EXERCISE AIM
Output only the lines below that start at the line containing "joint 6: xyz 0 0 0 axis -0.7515" and end at the line containing "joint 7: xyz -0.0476", with both ends kept.

++++++

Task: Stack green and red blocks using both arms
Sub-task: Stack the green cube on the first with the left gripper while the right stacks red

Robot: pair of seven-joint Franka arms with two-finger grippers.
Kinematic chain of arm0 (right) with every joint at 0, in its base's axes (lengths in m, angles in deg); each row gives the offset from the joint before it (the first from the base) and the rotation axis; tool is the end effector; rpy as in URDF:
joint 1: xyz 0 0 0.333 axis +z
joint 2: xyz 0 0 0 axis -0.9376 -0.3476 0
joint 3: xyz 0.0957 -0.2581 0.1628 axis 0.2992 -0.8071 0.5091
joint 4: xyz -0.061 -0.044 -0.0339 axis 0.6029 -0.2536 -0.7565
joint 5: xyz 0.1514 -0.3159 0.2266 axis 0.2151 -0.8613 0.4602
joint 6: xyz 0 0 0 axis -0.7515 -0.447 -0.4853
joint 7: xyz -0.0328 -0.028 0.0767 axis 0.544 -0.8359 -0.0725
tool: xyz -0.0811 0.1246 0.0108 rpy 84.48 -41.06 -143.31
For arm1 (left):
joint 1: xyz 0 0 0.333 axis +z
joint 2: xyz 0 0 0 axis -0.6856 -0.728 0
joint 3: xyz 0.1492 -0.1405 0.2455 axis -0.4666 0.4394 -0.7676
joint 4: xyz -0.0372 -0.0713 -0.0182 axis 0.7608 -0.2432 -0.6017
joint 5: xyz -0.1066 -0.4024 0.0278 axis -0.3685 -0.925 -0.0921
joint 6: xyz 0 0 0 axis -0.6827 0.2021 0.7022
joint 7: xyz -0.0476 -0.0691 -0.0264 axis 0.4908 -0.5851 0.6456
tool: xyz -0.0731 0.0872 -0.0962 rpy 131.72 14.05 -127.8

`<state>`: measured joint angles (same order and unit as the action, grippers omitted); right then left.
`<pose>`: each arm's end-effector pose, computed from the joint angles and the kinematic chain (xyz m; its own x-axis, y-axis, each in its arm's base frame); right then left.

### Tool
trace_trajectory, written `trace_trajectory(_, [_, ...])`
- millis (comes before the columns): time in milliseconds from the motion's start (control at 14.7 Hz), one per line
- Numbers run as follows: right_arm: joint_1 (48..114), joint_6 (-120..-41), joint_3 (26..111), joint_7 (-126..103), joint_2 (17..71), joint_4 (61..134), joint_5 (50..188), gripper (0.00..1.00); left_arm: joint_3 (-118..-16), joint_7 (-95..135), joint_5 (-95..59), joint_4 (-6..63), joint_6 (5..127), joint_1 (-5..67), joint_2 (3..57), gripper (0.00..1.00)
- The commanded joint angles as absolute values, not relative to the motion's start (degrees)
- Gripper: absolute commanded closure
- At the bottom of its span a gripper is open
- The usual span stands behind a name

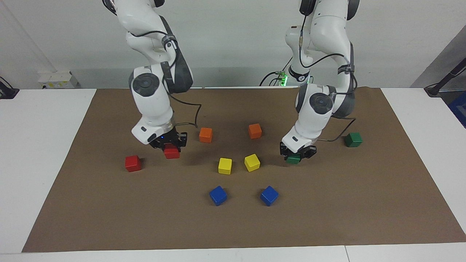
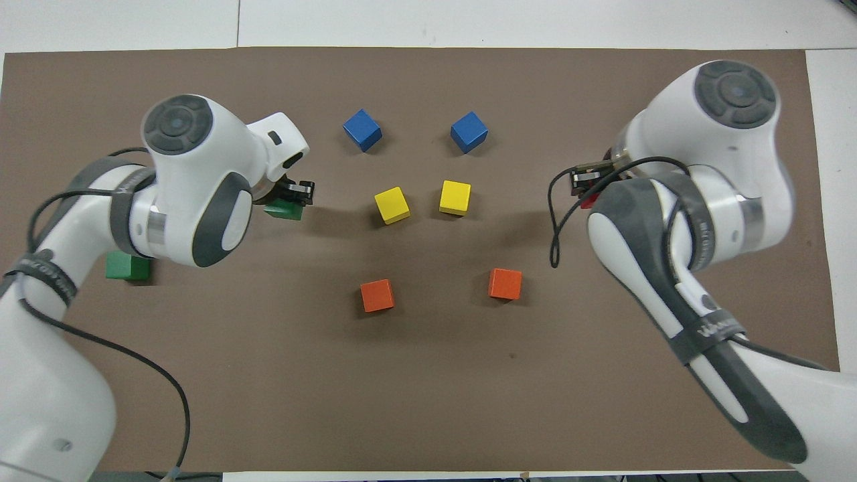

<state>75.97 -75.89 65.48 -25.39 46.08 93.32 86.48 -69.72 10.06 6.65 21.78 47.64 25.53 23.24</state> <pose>0.6396 0.1103 0.3916 0.9958 0.0913 -0.0086 0.0914 -0.9957 0.0164 0.6269 -0.2037 0.3428 0.9783 -0.2065 0.0184 -0.2068 -0.9782 0.0180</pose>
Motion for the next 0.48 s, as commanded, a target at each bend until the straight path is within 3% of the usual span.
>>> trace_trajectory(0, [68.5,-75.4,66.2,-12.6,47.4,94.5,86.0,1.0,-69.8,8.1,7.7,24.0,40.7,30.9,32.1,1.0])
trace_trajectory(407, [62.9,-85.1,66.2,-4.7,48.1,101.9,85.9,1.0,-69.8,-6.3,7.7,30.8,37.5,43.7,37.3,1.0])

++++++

OUTPUT OF THE EXERCISE
joint 6: xyz 0 0 0 axis -0.7515 -0.447 -0.4853
joint 7: xyz -0.0328 -0.028 0.0767 axis 0.544 -0.8359 -0.0725
tool: xyz -0.0811 0.1246 0.0108 rpy 84.48 -41.06 -143.31
For arm1 (left):
joint 1: xyz 0 0 0.333 axis +z
joint 2: xyz 0 0 0 axis -0.6856 -0.728 0
joint 3: xyz 0.1492 -0.1405 0.2455 axis -0.4666 0.4394 -0.7676
joint 4: xyz -0.0372 -0.0713 -0.0182 axis 0.7608 -0.2432 -0.6017
joint 5: xyz -0.1066 -0.4024 0.0278 axis -0.3685 -0.925 -0.0921
joint 6: xyz 0 0 0 axis -0.6827 0.2021 0.7022
joint 7: xyz -0.0476 -0.0691 -0.0264 axis 0.4908 -0.5851 0.6456

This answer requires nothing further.